- [Action item] Go through the data below and return each line where the string "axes" appears.

- [Supplied data]
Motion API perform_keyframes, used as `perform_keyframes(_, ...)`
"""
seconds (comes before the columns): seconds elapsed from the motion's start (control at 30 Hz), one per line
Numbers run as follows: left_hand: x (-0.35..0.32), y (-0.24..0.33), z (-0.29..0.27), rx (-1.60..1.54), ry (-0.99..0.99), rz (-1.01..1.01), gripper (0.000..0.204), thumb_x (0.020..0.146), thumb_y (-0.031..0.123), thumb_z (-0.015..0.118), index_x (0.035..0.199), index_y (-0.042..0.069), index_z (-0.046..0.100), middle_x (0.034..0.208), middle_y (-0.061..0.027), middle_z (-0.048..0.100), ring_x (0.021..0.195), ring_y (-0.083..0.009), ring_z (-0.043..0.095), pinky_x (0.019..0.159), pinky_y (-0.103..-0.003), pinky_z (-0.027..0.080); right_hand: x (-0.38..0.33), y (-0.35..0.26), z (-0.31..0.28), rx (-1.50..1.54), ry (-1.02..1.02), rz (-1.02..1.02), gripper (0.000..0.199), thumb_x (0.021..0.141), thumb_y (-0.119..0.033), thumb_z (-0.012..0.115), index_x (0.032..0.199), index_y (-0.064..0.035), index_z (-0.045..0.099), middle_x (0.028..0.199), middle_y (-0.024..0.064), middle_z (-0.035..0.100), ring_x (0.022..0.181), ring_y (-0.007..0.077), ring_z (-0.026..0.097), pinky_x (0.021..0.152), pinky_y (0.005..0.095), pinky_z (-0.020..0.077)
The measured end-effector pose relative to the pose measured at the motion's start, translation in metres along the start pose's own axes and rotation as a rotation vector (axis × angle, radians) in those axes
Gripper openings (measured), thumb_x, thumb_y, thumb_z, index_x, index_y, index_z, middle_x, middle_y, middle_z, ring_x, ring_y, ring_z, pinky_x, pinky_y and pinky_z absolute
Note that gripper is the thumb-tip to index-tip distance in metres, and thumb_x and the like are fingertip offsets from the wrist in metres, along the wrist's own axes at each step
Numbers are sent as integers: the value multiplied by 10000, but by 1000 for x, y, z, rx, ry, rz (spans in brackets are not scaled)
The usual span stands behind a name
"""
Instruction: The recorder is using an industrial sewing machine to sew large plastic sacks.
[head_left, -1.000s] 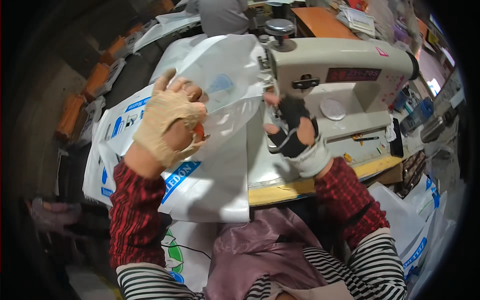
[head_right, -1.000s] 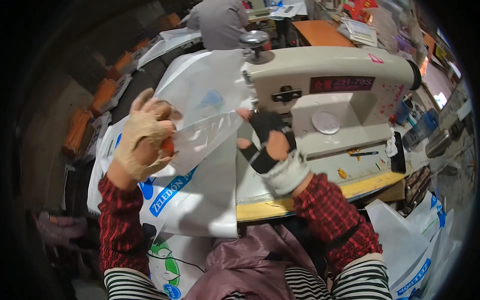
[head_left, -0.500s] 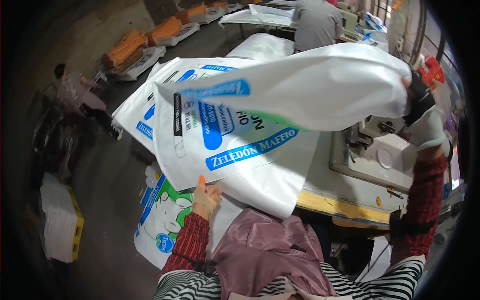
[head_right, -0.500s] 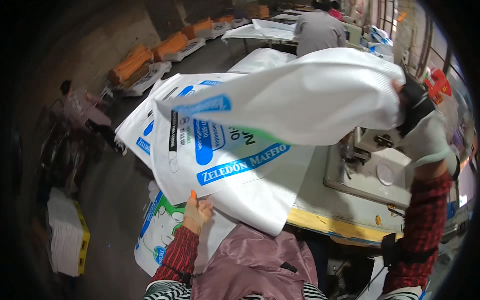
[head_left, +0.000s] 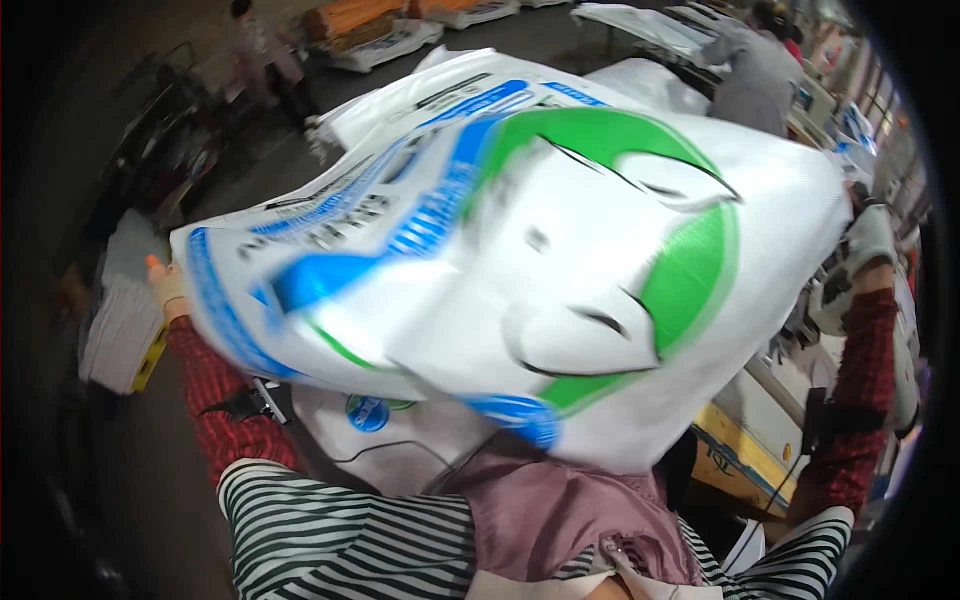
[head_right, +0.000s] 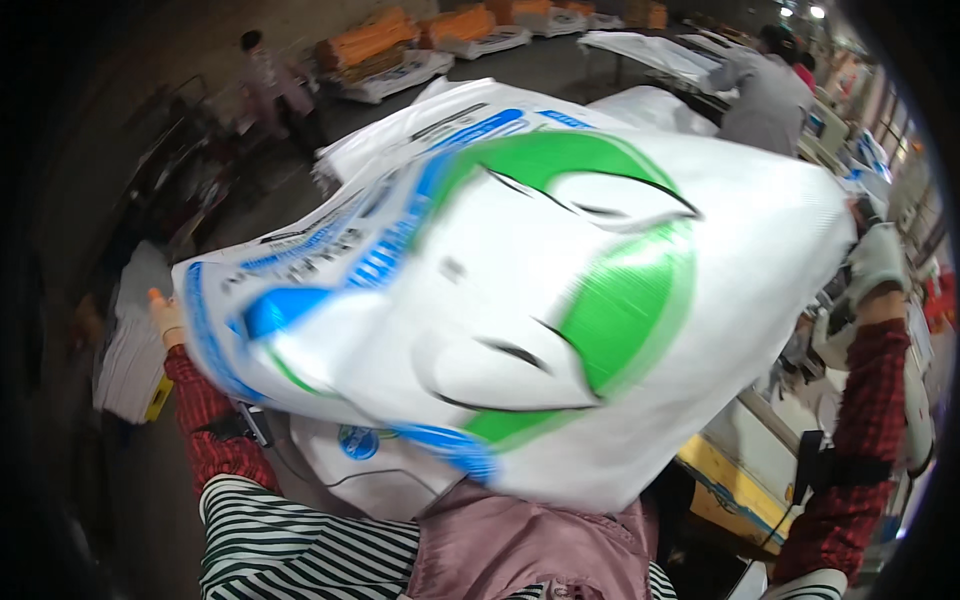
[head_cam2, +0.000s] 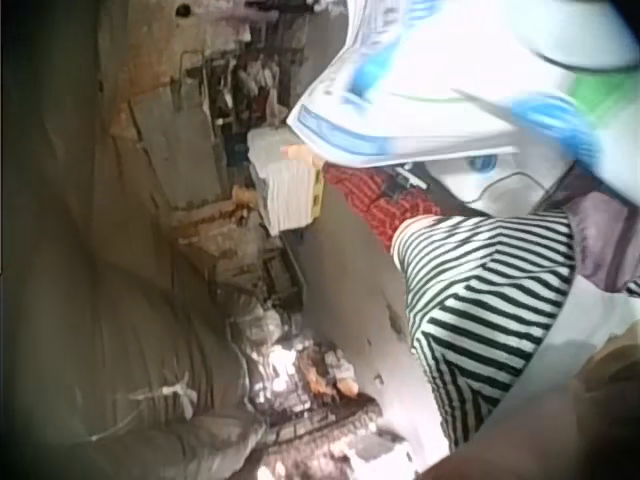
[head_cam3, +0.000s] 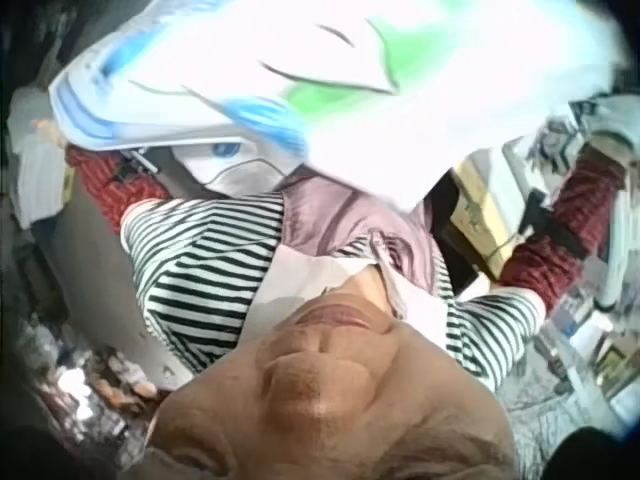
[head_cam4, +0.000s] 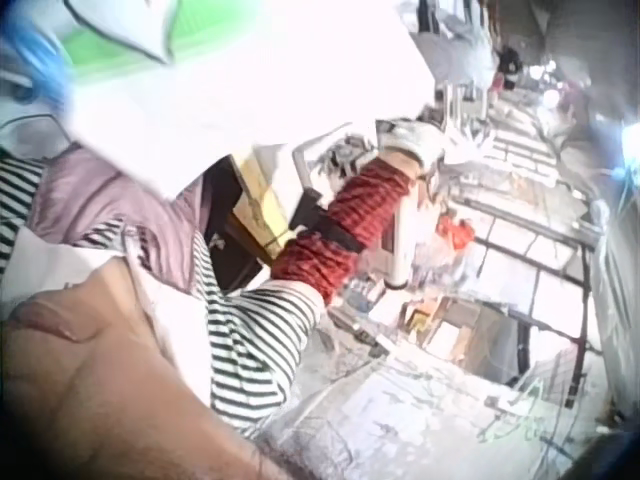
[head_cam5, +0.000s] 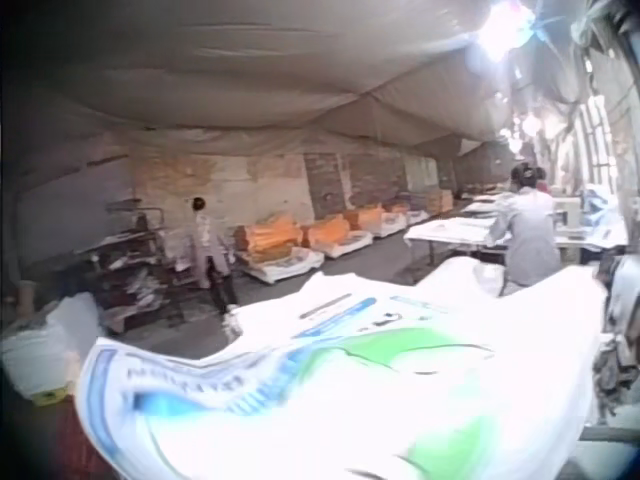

- [Output]
The measured end-effector pose relative to the pose measured at the motion's start, translation in metres along the start pose's own axes and rotation as a rotation vector (axis × angle, radians) in those axes
Note that gripper is the thumb-tip to index-tip distance in metres, and thumb_x and the like are fingertip offsets from the wrist in metres, along the wrist's own axes at each step

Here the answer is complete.